Report how many lines of the following entries include the string "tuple"; respond with the number alone.

(Dataset records)
▬▬▬▬▬▬▬▬▬▬

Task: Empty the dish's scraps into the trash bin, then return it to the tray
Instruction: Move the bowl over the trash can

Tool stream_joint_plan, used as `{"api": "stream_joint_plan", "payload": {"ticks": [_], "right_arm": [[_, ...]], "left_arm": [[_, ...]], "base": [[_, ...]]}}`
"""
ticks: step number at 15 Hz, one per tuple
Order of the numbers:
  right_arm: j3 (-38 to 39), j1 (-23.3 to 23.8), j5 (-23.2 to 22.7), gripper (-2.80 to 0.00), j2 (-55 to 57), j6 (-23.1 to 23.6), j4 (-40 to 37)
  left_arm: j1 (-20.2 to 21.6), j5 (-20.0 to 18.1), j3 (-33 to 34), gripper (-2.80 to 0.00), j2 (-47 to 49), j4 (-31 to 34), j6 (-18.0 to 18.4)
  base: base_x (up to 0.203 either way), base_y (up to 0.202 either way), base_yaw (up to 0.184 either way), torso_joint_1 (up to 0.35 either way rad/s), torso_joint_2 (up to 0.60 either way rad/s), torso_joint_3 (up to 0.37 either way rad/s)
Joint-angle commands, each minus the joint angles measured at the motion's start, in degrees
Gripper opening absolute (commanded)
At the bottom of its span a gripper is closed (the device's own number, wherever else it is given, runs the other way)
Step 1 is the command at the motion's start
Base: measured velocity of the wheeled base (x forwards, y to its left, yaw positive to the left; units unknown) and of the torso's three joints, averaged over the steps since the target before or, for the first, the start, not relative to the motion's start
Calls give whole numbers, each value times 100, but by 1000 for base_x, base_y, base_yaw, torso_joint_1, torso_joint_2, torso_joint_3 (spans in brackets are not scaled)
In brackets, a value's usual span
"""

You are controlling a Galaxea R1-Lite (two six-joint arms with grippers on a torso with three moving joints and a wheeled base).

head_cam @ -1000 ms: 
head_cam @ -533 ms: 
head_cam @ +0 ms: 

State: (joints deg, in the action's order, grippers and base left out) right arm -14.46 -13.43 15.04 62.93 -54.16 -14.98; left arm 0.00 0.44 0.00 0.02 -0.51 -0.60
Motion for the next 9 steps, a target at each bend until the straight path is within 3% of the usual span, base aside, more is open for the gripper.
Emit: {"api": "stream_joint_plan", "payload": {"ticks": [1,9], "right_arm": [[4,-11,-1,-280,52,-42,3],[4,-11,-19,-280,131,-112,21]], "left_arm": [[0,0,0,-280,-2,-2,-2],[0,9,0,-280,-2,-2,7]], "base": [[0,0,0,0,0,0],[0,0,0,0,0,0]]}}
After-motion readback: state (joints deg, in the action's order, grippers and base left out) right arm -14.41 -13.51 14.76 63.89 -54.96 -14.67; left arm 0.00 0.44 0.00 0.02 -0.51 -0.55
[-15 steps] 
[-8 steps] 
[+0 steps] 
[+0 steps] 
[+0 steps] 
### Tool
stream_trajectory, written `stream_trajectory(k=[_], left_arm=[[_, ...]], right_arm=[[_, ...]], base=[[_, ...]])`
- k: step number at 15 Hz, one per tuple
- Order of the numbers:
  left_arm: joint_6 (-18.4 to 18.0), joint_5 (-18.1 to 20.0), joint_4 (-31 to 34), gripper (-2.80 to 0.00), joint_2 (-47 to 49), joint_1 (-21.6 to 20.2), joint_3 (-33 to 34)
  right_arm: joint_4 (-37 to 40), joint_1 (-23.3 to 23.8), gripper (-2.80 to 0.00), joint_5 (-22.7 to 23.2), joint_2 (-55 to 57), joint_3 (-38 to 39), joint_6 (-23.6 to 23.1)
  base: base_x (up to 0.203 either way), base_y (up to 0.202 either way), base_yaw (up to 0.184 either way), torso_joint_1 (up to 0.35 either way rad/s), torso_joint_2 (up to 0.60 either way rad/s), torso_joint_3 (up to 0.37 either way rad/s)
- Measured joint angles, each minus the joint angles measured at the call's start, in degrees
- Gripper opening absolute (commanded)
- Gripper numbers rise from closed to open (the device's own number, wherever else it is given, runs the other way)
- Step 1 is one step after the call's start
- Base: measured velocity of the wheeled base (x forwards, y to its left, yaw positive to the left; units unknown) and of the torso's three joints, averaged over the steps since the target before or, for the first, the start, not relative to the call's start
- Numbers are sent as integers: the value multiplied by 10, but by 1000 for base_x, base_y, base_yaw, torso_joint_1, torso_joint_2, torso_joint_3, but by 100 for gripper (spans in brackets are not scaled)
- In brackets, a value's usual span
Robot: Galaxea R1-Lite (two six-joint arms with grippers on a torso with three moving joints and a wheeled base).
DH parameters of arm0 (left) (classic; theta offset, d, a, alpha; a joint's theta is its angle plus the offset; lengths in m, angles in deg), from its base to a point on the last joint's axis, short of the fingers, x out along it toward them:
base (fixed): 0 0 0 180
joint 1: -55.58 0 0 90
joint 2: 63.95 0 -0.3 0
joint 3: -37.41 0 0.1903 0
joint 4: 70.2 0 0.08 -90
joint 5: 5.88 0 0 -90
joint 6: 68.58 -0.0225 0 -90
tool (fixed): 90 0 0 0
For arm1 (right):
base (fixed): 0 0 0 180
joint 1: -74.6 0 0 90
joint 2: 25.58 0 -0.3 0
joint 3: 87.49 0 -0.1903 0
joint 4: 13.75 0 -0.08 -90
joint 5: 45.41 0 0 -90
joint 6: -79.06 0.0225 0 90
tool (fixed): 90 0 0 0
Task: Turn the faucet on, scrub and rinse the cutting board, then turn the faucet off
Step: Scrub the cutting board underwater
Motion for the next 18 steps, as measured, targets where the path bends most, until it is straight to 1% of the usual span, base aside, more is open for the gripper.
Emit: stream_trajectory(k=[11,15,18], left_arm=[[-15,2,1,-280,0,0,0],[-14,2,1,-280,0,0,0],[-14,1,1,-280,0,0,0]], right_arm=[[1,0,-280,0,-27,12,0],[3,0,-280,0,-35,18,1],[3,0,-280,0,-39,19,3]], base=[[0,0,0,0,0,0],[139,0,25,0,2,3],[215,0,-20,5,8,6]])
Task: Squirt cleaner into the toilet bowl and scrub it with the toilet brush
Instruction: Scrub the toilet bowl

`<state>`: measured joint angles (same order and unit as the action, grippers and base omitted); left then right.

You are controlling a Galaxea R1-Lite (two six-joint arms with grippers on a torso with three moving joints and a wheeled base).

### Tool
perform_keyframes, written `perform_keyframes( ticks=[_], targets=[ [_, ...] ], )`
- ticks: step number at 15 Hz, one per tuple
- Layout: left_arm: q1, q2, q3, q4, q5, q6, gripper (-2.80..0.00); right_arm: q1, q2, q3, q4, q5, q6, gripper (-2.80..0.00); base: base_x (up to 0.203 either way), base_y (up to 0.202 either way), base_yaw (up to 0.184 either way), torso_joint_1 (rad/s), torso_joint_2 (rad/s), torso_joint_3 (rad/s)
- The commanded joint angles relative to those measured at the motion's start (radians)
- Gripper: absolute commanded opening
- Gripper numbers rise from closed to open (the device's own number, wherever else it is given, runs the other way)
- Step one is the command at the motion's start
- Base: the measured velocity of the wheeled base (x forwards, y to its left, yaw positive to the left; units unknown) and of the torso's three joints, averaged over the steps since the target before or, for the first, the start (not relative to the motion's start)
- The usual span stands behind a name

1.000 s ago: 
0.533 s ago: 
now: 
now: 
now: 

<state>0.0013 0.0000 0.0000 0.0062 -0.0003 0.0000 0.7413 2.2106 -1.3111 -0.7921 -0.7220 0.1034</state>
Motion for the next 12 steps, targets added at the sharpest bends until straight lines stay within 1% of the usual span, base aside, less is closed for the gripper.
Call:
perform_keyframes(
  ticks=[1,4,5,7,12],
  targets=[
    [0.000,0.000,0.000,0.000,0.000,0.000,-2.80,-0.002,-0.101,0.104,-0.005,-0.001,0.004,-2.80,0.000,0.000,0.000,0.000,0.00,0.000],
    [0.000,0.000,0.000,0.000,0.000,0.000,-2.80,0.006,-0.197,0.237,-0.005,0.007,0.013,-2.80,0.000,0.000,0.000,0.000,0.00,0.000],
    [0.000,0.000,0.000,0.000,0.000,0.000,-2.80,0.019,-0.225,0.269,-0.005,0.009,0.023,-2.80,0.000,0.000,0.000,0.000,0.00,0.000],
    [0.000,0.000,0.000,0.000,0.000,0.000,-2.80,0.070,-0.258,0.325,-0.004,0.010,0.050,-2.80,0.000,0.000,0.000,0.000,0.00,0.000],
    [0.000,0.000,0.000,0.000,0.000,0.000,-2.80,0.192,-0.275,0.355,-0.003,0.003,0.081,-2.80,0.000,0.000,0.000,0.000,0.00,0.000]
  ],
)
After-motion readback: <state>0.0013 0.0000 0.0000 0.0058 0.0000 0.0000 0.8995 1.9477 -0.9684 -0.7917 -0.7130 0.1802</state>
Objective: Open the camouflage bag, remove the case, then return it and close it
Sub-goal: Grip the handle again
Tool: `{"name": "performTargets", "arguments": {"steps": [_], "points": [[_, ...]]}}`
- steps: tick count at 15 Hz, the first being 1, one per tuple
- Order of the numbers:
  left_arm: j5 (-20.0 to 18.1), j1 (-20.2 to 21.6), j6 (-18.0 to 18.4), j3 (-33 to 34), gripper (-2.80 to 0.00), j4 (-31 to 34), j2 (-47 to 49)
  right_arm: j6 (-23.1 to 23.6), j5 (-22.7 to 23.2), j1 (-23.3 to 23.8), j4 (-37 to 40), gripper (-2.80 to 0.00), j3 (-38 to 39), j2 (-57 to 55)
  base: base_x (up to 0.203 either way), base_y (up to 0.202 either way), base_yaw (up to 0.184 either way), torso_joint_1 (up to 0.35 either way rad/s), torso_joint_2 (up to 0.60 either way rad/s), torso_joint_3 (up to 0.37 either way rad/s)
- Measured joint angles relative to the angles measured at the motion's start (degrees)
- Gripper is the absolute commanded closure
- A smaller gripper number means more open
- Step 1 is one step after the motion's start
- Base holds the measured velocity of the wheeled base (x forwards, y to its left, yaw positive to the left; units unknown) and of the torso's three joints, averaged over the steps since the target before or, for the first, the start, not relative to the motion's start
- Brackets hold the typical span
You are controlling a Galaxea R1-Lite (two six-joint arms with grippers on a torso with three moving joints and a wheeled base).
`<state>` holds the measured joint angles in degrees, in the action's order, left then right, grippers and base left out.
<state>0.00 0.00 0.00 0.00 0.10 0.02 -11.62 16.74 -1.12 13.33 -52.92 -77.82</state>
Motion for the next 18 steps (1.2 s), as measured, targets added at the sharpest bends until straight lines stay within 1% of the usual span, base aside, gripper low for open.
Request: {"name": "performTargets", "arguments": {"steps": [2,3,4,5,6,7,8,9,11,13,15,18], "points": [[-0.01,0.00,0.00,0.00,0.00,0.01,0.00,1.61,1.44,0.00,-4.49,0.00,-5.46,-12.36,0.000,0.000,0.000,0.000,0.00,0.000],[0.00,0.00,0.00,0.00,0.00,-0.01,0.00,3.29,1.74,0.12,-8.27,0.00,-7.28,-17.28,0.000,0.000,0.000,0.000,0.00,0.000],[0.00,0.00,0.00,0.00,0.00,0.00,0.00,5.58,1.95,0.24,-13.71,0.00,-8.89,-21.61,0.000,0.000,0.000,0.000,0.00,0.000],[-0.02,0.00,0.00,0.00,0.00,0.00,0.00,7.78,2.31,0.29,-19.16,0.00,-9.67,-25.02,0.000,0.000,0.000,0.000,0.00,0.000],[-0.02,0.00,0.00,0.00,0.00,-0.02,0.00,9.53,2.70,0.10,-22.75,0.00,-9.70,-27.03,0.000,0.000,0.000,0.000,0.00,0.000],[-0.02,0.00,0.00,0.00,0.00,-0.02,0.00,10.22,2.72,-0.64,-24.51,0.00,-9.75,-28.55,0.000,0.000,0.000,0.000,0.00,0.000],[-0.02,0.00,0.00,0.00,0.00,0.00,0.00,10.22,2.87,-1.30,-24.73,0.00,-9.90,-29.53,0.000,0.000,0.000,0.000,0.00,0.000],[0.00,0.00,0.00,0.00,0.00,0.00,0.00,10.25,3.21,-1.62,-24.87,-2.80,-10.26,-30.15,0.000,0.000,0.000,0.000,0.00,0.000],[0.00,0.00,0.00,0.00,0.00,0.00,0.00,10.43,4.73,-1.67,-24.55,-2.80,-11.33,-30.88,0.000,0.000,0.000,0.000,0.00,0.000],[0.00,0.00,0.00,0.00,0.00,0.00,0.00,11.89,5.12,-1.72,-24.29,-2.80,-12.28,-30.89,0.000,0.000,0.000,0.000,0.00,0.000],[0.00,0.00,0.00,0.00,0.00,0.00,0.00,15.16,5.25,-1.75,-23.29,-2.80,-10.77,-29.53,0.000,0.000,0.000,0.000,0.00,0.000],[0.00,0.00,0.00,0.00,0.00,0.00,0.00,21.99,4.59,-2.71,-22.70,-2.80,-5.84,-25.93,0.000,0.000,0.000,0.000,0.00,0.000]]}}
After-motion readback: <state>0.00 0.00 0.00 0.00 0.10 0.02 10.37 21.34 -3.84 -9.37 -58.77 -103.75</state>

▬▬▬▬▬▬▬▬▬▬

→ **Response to the task**
4